Kocasıyla zifaf olmadan ayrılan bir kadın içinse iddet beklemek mec­buriyeti yoktur. Çünkü "Ey inananlar, inanan kadınları nikahlayıp da, henüz onlara dokunmadan boşarsanız, onların üzerinde sayacağınız bii iddet hakkınız yoktur."[Ahzâb 49] âyet-i kerimesi bunu ifâde etmektedir, iddet mev­zuunu inşallah ileride 2282 numaralı hadisin şerhinde etraflıca ele alacağız.

 

"....Allah'ın kendi rahimlerinde yarattığım gizlemeleri..."nden mak­sat, boşanan kadınların hayızlarını veya hamileliklerini doğru olarak söy­lemekten kaçınmalarıdır.
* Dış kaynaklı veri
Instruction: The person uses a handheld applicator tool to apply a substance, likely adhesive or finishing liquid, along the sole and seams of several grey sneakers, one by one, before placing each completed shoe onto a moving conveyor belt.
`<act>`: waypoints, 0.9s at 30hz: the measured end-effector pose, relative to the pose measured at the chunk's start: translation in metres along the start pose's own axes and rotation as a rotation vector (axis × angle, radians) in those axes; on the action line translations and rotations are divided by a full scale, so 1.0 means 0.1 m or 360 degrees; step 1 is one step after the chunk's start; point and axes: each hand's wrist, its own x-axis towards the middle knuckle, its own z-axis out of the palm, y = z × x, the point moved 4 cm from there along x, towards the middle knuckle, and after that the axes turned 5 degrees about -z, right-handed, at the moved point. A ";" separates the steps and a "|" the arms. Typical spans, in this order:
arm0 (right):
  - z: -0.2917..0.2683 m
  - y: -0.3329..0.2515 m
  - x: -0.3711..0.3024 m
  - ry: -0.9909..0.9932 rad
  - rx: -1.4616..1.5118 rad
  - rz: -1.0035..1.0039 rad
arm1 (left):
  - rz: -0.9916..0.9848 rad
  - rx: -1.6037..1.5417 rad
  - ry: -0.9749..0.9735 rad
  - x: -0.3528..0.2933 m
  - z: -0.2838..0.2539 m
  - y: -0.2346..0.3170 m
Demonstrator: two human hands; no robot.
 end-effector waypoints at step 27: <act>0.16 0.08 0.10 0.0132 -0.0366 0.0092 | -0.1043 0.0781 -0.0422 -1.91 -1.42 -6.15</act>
Söz konusu kadınlar hayızlanmadıkları halde ha­yızlandıklarını söyleyerek, kocalarının kendilerine dönme haklarını engel­ledikleri gibi, hayız gördükleri halde hayız gördüklerini saklayarak nafaka süresini uzatmak suretiyle hakketmedikleri nafakayı alma yoluna gidebi­lir. İşte Allah teâlâ ve tekaddes hazretleri bu âyet-i kerimeyle boşanmış olan kadınları bu gibi haksızlıklara sapmaktan nehyetmektedir.

 

Katâde'nin beyânına göre cahiliyye döneminde kadınlar karmlarındaki eski kocalarından olan çocuğu yeni evlenecekleri kocalarına nisbet ede­bilmek için hâmile olduklarını saklarlarmış.

 

İşte bu âyet-i kerime hamileliğini saklamayı âdet hâline getiren bu cahiliyye dönemi kadınları hakkında nazil olmuş.

 

Kurtûbî'nin beyânına göre ise, bir adam Rasûl-i Ekrem'e gelerek ka­rısını hâmile iken boşadığını, bu kadının karnındaki çocuğu yeni evlenece­ği kocasına nisbet edeceğinden endişe duyduğunu ifade etmiş de âyet-i kerime bu hâdise üzerine nazil olmuş.[Kurtubî, el-Câmi'li ahkâmi'l-Kur'an, III, 118.]

 

Cahiliyye döneminde erkekler de fırsatını buldukları zaman karıları­na zulm ederlerdi. Bu zulümlerden biri de kanları boşayıp belli süre sonra tekrar ona dönmesi sonra yine boşayıp yine dönmesi böylece ona işkence etmeleri ve başka bir kocaya gitmesine de imkân vermemeleri idi. Nihayet ensardan biri karısına:

 

Sana hiç yaklaşmayacağım, ama sen benden çözülüp ayrılamayacak­sın, dedi. Kadın:

 

Nasıl olur, dedi. Adam;

 

Seni boşayacağım, süren dolmağa yaklaşınca sana döneceğim yine boşayacağım, süren sonuna yaklaşınca tekrar döneceğim, işi böyle sürdü­receğim, dedi. Kadın bu durumu Rasûl-i Ekrem'e arzetti. Bunun üzerine Allah (c.c.) Hazretleri "Boşama iki defadır (bundan sonra kadını) ya iyi­likle tutmak ya da güzelce salıvermektir."[Bakara 229.] âyet-i kerimesini indirdi.[Tirmizî, talak; Taberî, Cami'ül-beyan, II, 456.]

 

İşte yüce Allah, kadının aleyhine işleyen bu boşama sistemini kaldırdı ve erkeğe ancak iki boşamada dönme hakkı tanıdı. Üçüncü defada boşarsa artık ona dönme hakkı vermedi.[îbn Kesir, Tefsir, I, 371.]